### PROBLEM REQUIREMENTS
Report how many lines of the entries below contain the word "rendered", and nothing more.

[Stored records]

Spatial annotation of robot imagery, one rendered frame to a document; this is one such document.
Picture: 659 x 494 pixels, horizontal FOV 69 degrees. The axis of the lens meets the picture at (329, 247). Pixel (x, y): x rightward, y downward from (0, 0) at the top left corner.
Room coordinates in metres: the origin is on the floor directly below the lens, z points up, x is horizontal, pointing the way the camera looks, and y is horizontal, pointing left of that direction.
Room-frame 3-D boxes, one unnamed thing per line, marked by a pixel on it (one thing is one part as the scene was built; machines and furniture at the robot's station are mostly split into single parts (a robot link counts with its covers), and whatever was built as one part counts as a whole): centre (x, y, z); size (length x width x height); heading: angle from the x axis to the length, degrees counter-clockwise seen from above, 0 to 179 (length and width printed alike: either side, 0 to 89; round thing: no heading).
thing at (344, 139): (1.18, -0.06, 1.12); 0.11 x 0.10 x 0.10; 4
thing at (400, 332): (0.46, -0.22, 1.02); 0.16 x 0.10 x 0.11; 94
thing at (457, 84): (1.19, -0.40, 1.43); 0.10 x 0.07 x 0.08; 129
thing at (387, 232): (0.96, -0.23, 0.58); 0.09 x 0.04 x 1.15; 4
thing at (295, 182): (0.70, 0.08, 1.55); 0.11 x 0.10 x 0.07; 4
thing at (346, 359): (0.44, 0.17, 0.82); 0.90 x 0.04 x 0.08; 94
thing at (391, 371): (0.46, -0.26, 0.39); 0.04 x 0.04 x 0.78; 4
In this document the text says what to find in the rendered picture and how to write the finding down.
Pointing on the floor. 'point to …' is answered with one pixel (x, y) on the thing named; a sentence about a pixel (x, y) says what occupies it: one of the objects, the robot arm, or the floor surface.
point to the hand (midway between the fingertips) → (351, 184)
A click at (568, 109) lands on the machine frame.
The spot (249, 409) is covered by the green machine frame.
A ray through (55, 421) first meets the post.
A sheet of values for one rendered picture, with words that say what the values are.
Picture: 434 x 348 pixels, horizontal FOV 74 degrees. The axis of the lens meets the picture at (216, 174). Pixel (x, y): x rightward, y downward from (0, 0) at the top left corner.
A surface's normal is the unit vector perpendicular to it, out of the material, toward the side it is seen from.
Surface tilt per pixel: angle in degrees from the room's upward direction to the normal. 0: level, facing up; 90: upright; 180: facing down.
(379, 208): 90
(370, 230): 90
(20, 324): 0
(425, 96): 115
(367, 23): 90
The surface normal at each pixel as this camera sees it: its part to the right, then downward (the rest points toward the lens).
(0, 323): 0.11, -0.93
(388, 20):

### ANSWER TO THE PROBLEM
3